A Bone metastasis MPS was assembled on day 0 with 10,000 stromal cells (MSCs, osteoblasts, adipocytes, macrophages, osteoclasts, fibroblasts) seeded in the main chamber. For prostate cancer devices, a spheroid was included in the port of the devices. After 4 days of co-culture, the main chamber was collected for RNA isolation and RT-qPCR analysis of stromal cells. Gene expression fold change of the significantly upregulated and downregulated genes found in the prostate cancer condition compared to the control. n = 3 replicates. Each point represents a technical replicate. *p < 0.05, **p < 0.01, and ***p < 0.001 (Student’s t-test). B Media from the whole device was collected at day 0, 3, and 7, and soluble factors were analyzed with MAGPIX. n = 4. Each data point represents a technical replicate. *p < 0.05, **p < 0.01, and ***p < 0.001 (Student’s t-test).
Fig. 6
Fig. 6. Differential responses of androgen receptor-positive and -negative prostate cancer cells to treatment in a bone marrow microenvironment MPS.

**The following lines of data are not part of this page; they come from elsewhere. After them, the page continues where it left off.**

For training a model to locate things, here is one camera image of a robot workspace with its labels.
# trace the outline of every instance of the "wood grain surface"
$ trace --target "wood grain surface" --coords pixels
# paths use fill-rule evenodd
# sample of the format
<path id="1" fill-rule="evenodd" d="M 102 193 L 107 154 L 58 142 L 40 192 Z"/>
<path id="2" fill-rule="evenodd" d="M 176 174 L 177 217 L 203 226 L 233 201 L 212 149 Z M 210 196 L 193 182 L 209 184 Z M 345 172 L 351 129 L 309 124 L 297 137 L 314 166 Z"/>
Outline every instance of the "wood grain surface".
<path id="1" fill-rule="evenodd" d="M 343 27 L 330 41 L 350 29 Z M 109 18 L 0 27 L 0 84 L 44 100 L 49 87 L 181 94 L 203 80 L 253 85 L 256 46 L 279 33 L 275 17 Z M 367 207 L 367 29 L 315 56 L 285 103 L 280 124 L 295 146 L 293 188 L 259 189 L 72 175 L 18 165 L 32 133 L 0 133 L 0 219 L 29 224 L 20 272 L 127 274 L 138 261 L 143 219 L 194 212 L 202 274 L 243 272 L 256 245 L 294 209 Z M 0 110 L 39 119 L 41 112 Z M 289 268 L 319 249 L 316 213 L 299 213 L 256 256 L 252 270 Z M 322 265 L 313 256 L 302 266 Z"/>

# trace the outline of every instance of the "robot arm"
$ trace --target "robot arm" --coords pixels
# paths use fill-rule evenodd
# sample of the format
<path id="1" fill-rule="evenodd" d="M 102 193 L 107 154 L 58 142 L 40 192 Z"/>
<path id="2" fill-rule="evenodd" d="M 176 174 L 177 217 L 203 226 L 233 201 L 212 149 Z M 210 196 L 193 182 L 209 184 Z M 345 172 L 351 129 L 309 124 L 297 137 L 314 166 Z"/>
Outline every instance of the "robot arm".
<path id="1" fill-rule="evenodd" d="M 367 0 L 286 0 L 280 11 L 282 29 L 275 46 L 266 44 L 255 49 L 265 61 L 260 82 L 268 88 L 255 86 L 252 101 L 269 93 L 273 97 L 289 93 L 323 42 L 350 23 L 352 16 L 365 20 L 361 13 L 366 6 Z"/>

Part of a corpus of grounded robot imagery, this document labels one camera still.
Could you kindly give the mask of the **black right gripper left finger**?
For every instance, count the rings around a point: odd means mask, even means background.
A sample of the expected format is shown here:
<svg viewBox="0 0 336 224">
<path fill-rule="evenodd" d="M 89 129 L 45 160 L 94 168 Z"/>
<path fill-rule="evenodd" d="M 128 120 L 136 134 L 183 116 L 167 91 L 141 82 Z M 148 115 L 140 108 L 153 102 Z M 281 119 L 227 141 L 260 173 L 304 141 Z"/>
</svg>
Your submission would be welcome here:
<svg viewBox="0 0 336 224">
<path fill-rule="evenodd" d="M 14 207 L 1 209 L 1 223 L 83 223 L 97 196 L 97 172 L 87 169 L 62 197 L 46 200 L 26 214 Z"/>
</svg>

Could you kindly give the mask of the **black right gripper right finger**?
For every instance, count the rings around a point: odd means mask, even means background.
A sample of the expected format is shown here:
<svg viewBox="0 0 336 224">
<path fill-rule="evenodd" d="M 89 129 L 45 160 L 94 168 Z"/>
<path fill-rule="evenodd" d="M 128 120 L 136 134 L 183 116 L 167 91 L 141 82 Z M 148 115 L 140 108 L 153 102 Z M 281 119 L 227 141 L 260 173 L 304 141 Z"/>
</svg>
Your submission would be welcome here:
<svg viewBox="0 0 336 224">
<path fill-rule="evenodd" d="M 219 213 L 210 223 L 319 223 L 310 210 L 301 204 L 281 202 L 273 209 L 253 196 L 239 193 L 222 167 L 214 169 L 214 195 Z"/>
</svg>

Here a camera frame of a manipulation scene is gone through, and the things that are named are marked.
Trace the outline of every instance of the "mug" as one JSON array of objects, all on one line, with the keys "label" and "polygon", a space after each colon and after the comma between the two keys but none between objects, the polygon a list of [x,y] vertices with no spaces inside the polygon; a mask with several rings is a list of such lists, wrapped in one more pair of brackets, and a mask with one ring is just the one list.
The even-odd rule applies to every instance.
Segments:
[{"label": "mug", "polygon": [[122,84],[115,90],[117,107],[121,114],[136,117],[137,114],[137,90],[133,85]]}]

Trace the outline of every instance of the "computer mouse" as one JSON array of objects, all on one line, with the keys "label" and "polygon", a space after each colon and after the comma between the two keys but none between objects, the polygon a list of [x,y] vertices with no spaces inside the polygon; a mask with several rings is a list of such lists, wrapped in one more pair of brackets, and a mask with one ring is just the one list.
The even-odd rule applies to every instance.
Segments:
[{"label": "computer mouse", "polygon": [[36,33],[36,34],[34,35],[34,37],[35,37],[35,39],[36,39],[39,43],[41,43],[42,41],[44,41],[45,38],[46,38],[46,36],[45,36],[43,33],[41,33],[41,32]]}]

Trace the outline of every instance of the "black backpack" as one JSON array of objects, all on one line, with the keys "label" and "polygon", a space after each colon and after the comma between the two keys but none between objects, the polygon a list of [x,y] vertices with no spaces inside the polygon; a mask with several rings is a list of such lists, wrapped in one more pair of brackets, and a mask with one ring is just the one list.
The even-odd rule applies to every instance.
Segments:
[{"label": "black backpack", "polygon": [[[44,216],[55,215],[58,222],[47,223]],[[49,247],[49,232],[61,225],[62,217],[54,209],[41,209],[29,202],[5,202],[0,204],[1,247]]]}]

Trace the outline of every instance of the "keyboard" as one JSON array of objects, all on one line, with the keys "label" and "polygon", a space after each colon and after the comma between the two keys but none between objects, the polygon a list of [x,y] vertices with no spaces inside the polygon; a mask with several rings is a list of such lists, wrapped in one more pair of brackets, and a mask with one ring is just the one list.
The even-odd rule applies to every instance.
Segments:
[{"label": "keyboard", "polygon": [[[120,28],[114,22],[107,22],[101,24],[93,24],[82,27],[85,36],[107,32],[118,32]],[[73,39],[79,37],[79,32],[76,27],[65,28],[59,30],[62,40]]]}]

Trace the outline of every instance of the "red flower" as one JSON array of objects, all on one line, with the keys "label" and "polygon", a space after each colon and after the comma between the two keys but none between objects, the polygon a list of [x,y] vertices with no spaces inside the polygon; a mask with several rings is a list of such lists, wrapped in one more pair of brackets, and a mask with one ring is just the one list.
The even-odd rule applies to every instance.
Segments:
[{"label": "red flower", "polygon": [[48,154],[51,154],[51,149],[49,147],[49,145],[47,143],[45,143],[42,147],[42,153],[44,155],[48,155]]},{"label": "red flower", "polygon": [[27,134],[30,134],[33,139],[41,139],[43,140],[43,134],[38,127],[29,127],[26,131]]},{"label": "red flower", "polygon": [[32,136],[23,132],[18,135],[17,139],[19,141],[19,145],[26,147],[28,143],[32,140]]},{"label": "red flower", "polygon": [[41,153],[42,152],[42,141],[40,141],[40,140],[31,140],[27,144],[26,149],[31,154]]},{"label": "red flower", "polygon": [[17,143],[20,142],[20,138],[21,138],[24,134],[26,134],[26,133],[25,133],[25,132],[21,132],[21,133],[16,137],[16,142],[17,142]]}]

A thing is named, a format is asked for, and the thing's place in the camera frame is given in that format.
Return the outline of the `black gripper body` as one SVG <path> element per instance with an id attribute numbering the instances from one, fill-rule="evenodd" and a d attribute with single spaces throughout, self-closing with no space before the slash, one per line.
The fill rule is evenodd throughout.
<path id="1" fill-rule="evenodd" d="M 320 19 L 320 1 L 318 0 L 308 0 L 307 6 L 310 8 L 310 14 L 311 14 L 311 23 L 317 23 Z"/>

A Schematic timeline of killing experiment in the bone metastasis MPS. The experimental timeline consists of five main stages: (1) initial spheroid formation of the MPS with DU-145, LAPC4, and LNCaP spheroids (2) treatment with either 10 µM darolutamide (AR antagonist) or 40 nM docetaxel (chemotherapy agent) over an additional 72-h period, (3) endpoint assessment via microscopy, and (4) data analysis of spheroid viability. B Prostate cancer cell line spheroid cell death across the three different cell lines measured as cell death fold change respective to the control treated with DMSO. n = 5. C, D Prostate cancer cell line spheroid cell death with (bone metastasis chip) and without embedded stromal cells. n = 5 Each point is a technical replicate. *p < 0.05 **p < 0.01, ****p < 0.0001 (A one way ANOVA, B Student’s t-test). Figures show mean ± SD. Figure created with BioRender.com.
Fig. 7
Fig. 7. TROP-2 ADC achieves significant killing of prostate cancer cells in 2D and 3D.

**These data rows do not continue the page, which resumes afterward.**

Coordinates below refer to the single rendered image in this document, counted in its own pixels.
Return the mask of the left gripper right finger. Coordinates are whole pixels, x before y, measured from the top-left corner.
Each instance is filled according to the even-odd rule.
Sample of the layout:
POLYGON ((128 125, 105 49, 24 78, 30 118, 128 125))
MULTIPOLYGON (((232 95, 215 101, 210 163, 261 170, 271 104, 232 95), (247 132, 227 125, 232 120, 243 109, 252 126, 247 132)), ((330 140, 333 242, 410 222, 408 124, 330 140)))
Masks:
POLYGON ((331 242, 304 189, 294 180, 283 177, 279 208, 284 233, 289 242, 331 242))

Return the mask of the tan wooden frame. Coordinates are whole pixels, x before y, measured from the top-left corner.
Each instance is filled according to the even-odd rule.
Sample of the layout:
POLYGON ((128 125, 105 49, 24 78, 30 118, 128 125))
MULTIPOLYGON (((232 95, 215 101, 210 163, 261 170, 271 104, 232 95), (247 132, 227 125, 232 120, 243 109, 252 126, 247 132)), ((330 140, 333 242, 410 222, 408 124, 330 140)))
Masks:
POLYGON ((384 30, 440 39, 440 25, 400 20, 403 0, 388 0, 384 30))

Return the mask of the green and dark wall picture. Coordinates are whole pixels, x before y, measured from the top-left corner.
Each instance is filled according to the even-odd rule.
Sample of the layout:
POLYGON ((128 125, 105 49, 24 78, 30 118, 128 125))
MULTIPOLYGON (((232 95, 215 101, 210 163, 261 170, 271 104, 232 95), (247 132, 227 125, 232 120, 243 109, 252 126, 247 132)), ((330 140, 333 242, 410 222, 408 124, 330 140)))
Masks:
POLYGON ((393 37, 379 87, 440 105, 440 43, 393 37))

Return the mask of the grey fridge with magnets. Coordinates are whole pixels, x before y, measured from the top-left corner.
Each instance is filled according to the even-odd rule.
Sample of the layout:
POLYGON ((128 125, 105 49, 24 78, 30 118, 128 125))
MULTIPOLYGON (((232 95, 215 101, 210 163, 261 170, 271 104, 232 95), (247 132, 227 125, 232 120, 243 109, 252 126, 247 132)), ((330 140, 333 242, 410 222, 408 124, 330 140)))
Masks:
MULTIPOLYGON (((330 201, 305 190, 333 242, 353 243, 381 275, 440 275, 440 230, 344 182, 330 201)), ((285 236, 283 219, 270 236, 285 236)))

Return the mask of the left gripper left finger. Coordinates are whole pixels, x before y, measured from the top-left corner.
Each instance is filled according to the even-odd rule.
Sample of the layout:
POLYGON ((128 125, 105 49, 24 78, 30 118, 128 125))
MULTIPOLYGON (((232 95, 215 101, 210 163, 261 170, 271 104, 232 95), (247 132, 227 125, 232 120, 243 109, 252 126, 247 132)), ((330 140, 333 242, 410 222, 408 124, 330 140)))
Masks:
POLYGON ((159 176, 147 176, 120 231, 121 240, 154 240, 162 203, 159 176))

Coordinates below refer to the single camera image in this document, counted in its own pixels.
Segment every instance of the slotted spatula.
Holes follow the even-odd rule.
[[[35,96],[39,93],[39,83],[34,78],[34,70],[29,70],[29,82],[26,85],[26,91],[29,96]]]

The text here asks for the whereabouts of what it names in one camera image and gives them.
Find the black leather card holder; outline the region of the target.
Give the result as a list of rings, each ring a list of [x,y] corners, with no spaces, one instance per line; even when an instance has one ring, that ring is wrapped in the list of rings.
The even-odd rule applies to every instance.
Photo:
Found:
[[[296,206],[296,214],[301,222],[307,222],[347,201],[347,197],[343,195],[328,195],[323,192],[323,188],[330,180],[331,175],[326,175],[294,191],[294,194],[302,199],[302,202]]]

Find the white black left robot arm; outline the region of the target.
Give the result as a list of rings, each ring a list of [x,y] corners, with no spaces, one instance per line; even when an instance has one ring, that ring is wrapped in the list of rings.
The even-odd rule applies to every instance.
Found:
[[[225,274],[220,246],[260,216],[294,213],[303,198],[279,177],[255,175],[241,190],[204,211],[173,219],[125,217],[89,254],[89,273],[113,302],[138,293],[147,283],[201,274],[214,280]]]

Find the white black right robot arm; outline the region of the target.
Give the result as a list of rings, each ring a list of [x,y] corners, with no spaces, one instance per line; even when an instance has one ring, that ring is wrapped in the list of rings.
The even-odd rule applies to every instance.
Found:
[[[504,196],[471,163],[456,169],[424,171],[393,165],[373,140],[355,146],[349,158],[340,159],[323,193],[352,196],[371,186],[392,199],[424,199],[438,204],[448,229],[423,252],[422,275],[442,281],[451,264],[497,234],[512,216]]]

A DU-145 cells (TROP-2 medium) were seeded into a 96 well plate and treated with either TROP-2 ADC (SG) or Isotype ADC (5 µg/mL) for 1 h at 37 °C. Wells were subsequently washed three times to remove unbound ADC, and cell death fold change relative to the isotype ADC condition was quantified after 72 h. n = 3 replicates. Each point is a technical replicate. ****p < 0.0001 (Student’s t-test). B LNCaP, DU-145, and LAPC4 prostate cancer spheroids were introduced into LumeNEXT devices without the bone stromal cells and treated with either the TROP-2 ADC or Isotype ADC (5 µg/mL) through the iPSC endothelial cell microvessel for 1 h at 37 °C. Devices were subsequently washed three times to remove unbound ADC, and cell death fold change relative to the isotype ADC condition was quantified after 72 h. n = 3 replicates. Each point represents a spheroid. **p < 0.01, ****p < 0.0001 (One-way ANOVA + Tukey’s post-hoc test). Figures show mean ± SD. Figure created with BioRender.com.
Fig. 8
Fig. 8. Sacituzumab-Govitecan killing in the bone metastasis chip is donor dependent.

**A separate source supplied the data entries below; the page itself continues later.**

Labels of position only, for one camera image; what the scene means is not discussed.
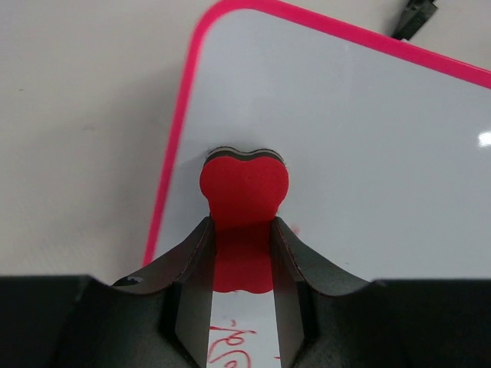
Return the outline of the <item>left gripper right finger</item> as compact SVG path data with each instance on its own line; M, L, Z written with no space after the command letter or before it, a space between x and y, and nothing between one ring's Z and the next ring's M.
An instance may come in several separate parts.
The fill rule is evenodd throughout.
M271 263L283 367L488 367L486 279L365 281L276 218Z

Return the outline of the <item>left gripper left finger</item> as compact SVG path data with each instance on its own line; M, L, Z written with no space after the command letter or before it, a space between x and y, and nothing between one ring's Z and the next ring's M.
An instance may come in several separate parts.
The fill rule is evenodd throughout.
M87 275L1 279L3 367L204 367L213 221L107 285Z

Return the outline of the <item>red bone-shaped eraser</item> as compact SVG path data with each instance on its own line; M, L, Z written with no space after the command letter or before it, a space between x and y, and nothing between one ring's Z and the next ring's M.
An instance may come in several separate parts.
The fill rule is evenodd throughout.
M217 147L203 164L199 187L215 229L213 290L270 292L271 224L289 187L283 158L270 149Z

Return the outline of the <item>pink framed whiteboard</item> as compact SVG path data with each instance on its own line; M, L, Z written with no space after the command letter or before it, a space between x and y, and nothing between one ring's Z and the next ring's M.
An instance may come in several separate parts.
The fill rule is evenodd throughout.
M275 219L347 272L490 282L488 71L280 1L216 3L189 44L145 266L211 219L199 178L221 146L277 152ZM213 222L213 283L215 261ZM273 289L212 291L204 367L283 367Z

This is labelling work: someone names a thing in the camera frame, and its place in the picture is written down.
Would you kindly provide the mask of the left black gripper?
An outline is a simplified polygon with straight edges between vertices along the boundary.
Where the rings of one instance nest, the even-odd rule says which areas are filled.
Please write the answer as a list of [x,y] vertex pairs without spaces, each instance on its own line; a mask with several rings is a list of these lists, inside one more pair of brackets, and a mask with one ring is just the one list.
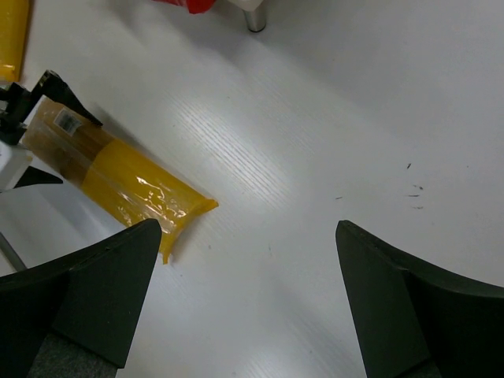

A Schematic timeline of killing experiment in the bone metastasis chip. B Primary prostate tumor epithelial spheroid and C stromal cell death across three donors with differing TROP-2 expression (medium, and high) at both 5 µg/mL and 10 µg/mL TROP-2 ADC (SG) measured as cell death fold change with respective to the isotype ADC control for each condition. D Primary prostate tumor epithelial spheroid cell death with (bone metastasis MPS) and without embedded stromal cells. n = 3. Each point is a technical replicate. ***p < 0.005, ****p < 0.0001 (Student’s t-test). Figures show mean ± SD. Figure Created with BioRender.com.